Oops, I meant to say, “write the strategy.”
Very true, Dick, but I was thinking of lower-ranking flag officers and colonels who might be willing to buck the system at the risk of their careers, and the dearth thereof. Probably there has always been a dearth thereof!
Roger on the dearth thereof. In defense of the system, the military is a command organization, an officer takes an oath to obey orders. He, or she, is not there to “buck the system” but to make it work, the more efficiently the better. Only when an officer receives an illegal order is he/she justified in “bucking the system.” Having said that, I attribute the problem of stupid, ill thought-out directives and programs to the lack of leadership, which has always been a problem in itself. One of the best commanders I worked for was Al Logan, the DO of the 86th at Ramstein. We had some very freewheeling staff meetings were you could voice any objection to a policy, etc., as long as you were respectful.
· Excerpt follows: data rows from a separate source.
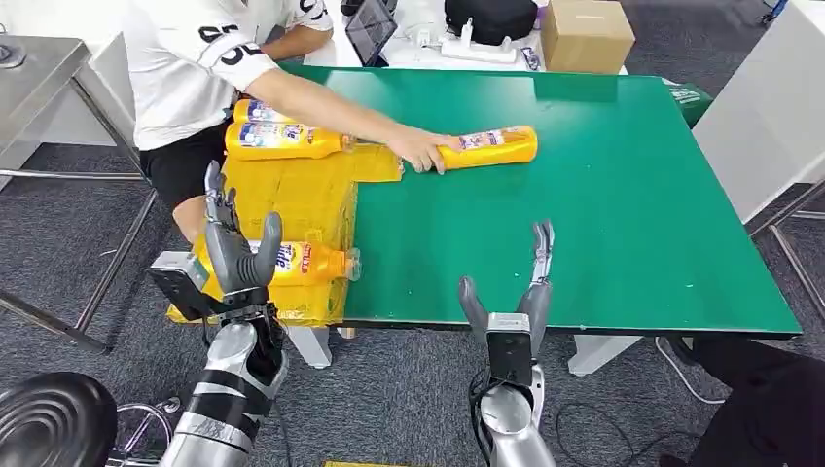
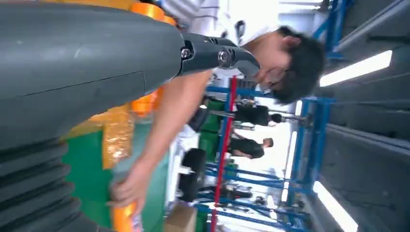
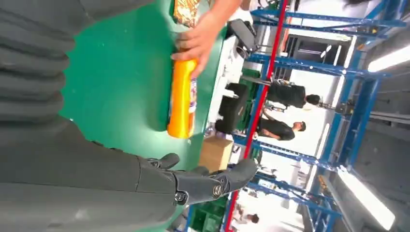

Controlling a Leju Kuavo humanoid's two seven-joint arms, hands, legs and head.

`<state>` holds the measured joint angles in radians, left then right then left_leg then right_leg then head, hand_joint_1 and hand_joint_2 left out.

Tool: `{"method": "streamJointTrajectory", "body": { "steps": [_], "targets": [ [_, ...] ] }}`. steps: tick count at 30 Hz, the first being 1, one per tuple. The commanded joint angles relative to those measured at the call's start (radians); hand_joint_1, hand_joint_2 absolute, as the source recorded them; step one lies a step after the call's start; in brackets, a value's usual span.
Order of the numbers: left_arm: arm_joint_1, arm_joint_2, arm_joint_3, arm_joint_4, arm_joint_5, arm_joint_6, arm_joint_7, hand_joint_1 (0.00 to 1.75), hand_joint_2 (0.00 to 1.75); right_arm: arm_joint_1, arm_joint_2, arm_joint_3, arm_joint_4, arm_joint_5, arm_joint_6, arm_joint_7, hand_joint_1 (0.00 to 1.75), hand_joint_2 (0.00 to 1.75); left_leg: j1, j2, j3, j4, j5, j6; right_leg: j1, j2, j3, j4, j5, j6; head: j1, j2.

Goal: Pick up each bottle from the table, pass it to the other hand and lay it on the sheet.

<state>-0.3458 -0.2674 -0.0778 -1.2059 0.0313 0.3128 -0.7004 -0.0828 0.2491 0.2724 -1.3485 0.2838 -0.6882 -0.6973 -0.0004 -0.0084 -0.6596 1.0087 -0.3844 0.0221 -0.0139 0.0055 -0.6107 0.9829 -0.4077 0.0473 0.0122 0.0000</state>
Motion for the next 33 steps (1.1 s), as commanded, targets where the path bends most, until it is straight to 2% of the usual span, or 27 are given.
{"method": "streamJointTrajectory", "body": {
  "steps": [1,8,12,14,19,24,26,29,33],
  "targets": [
    [0.001,-0.007,0.007,-0.044,-0.004,0.000,0.002,0.00,1.75,-0.010,-0.012,-0.037,0.014,-0.004,0.000,-0.001,0.00,1.75,0.001,0.001,0.005,0.001,-0.002,-0.001,0.001,0.000,0.005,0.000,-0.001,-0.002,0.000,0.000],
    [0.005,-0.005,0.005,-0.038,-0.006,-0.002,0.002,0.00,1.75,-0.011,-0.015,-0.035,0.015,-0.006,-0.001,-0.001,0.00,1.75,0.000,0.001,0.004,0.000,-0.001,-0.001,0.001,0.000,0.004,-0.001,0.000,-0.002,0.000,0.000],
    [0.005,-0.005,0.005,-0.038,-0.006,-0.002,0.002,0.00,1.75,-0.011,-0.015,-0.035,0.015,-0.006,-0.001,-0.001,0.00,1.75,0.002,0.001,0.009,0.001,-0.004,-0.003,0.002,-0.001,0.009,0.000,-0.003,-0.003,0.000,0.000],
    [0.005,-0.005,0.005,-0.038,-0.006,-0.002,0.002,0.00,1.75,-0.011,-0.015,-0.035,0.015,-0.006,-0.001,-0.001,0.00,1.75,0.001,0.001,0.005,0.000,-0.001,-0.002,0.001,0.000,0.005,-0.001,-0.001,-0.002,0.000,0.000],
    [0.005,-0.005,0.005,-0.038,-0.006,-0.002,0.002,0.00,1.75,-0.011,-0.015,-0.035,0.015,-0.006,-0.001,-0.001,0.00,1.75,0.001,0.001,0.005,0.000,-0.001,-0.002,0.001,-0.001,0.005,0.000,-0.001,-0.002,0.000,0.000],
    [-0.004,0.003,0.001,0.010,-0.008,-0.012,0.002,0.00,1.75,-0.038,-0.028,-0.046,0.082,0.003,0.039,0.007,0.00,1.75,0.001,0.000,0.005,0.000,-0.001,-0.002,0.001,-0.001,0.005,-0.001,-0.001,-0.002,0.000,0.000],
    [-0.009,0.011,-0.005,0.041,-0.018,-0.019,0.002,0.00,1.75,-0.081,-0.051,-0.039,0.159,0.076,0.083,0.077,0.00,1.75,0.002,0.001,0.009,0.000,-0.003,-0.002,0.002,0.000,0.010,-0.002,-0.002,-0.003,0.000,0.000],
    [-0.016,0.023,-0.009,0.071,-0.039,-0.022,0.002,0.00,1.75,-0.177,-0.095,-0.040,0.285,0.172,0.155,0.213,0.00,1.75,0.001,0.003,0.008,-0.001,-0.001,-0.002,0.001,0.001,0.008,-0.003,0.001,-0.002,0.000,0.000],
    [-0.033,0.030,-0.008,0.101,-0.087,-0.007,0.002,0.00,1.75,-0.359,-0.166,-0.031,0.476,0.326,0.251,0.381,0.00,1.75,0.001,0.003,0.007,0.000,0.000,-0.001,0.001,0.001,0.006,-0.002,0.002,-0.003,0.000,0.000]
  ]
}}
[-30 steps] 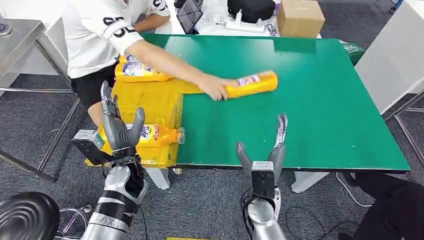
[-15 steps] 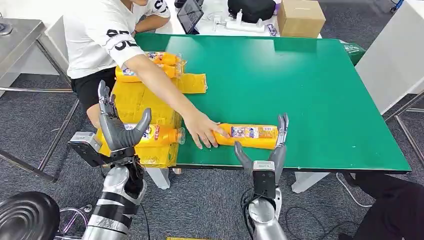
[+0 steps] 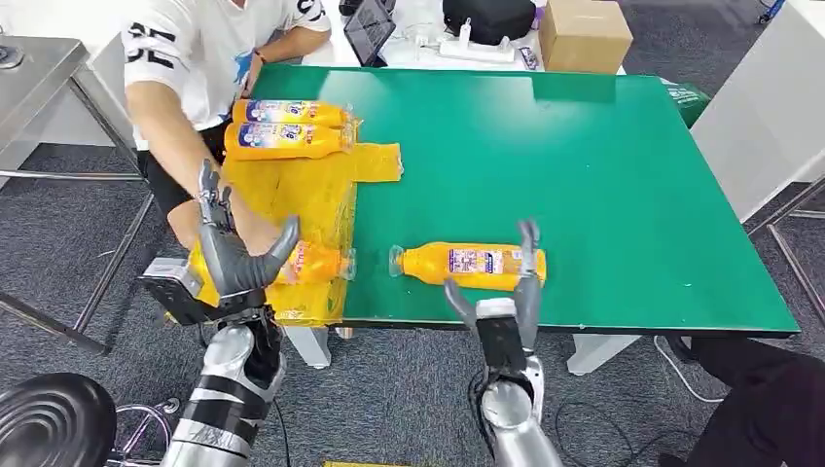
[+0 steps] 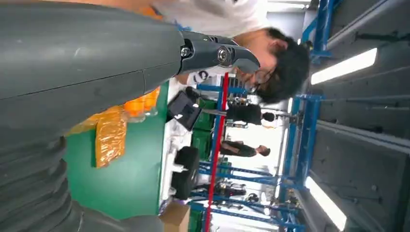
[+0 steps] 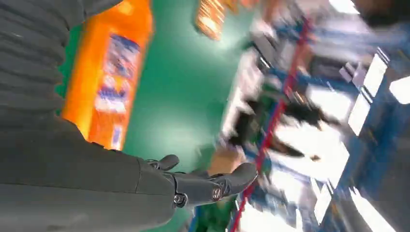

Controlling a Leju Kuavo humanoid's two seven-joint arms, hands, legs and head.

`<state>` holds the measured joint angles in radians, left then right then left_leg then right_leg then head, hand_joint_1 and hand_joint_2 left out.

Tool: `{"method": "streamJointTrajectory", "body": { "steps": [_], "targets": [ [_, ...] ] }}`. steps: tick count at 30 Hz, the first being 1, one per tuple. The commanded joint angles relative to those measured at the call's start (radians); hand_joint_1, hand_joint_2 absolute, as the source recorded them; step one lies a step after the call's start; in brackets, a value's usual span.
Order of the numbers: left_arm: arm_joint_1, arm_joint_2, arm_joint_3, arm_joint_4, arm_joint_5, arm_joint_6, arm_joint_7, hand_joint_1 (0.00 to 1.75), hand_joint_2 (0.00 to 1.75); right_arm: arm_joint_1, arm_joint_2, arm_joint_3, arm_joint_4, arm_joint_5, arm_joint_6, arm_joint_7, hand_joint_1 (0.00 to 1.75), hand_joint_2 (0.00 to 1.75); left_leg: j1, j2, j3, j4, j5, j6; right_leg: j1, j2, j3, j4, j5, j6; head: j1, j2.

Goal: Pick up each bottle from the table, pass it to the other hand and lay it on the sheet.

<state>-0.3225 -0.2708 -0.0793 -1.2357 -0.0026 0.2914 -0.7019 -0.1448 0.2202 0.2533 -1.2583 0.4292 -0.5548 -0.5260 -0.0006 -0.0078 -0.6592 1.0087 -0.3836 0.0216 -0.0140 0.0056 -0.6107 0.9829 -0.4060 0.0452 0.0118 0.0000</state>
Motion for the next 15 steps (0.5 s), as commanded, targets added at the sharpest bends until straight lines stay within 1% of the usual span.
{"method": "streamJointTrajectory", "body": {
  "steps": [1,2,3,4,6,8,9,14,15],
  "targets": [
    [-0.061,0.035,-0.007,0.139,-0.063,0.014,0.004,0.00,1.75,-0.342,-0.153,0.000,0.436,0.219,0.147,0.249,0.00,1.75,0.000,0.002,0.004,-0.001,0.000,0.000,0.001,0.001,0.004,-0.001,0.001,-0.001,0.000,0.000],
    [-0.065,0.036,-0.007,0.148,-0.070,0.012,0.004,0.00,1.75,-0.383,-0.165,0.007,0.477,0.247,0.174,0.280,0.00,1.75,0.000,0.002,0.005,0.000,0.000,0.000,0.001,0.001,0.005,-0.001,0.001,-0.001,0.000,0.000],
    [-0.071,0.036,-0.005,0.160,-0.076,0.009,0.004,0.00,1.75,-0.435,-0.174,0.006,0.534,0.257,0.214,0.303,0.00,1.75,0.000,0.003,0.003,0.000,0.001,0.000,0.000,0.002,0.003,-0.001,0.002,0.000,0.000,0.000],
    [-0.075,0.036,-0.004,0.167,-0.078,0.006,0.004,0.00,1.75,-0.464,-0.178,0.006,0.563,0.266,0.233,0.315,0.00,1.75,0.000,0.003,0.004,0.000,0.001,0.000,0.001,0.002,0.004,-0.001,0.002,0.000,0.000,0.000],
    [-0.076,0.037,-0.004,0.168,-0.078,0.006,0.004,0.00,1.75,-0.470,-0.180,0.004,0.564,0.265,0.236,0.314,0.00,1.75,0.000,0.002,0.003,0.000,0.002,0.000,0.000,0.001,0.003,0.000,0.002,0.001,0.000,0.000],
    [-0.076,0.036,-0.004,0.168,-0.079,0.006,0.004,0.00,1.75,-0.464,-0.178,0.005,0.568,0.267,0.233,0.315,0.00,1.75,0.000,0.002,0.006,0.001,0.001,0.000,0.001,0.001,0.007,0.000,0.002,0.001,0.000,0.000],
    [-0.076,0.036,-0.004,0.168,-0.079,0.006,0.004,0.00,1.75,-0.464,-0.178,0.005,0.568,0.267,0.233,0.315,0.00,1.75,-0.001,-0.001,0.003,0.000,0.003,0.001,0.001,-0.001,0.004,0.000,0.002,0.002,0.000,0.000],
    [-0.076,0.036,-0.004,0.169,-0.079,0.006,0.004,0.00,1.75,-0.460,-0.174,0.007,0.567,0.269,0.228,0.315,0.00,1.75,0.000,0.000,0.005,0.000,0.002,0.001,0.001,-0.001,0.006,-0.001,0.002,0.001,0.000,0.000],
    [-0.076,0.036,-0.004,0.169,-0.079,0.006,0.004,0.00,1.75,-0.460,-0.174,0.007,0.567,0.269,0.228,0.315,0.00,1.75,-0.001,0.000,0.003,0.000,0.003,0.001,0.000,-0.001,0.003,-0.001,0.002,0.002,0.000,0.000]
  ]
}}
As much as I wanted, I never referred to a certain general as a “dumb ass” as much as I wanted. Logan would listen, then make a decision. At that point, regardless of your objections, you had better get on board.
And then there is the problem of ego. I cannot remember how many times I saw pure ego raise its lovely head and screw things up. At Soesterberg, I was the guy who had to tell Sipple he couidn’t do some things because we were already chopped to NATO and had to work through the Dutch. Oh, boy! One of my best war stories involves a readiness exercise I was running . . . but that’s another story.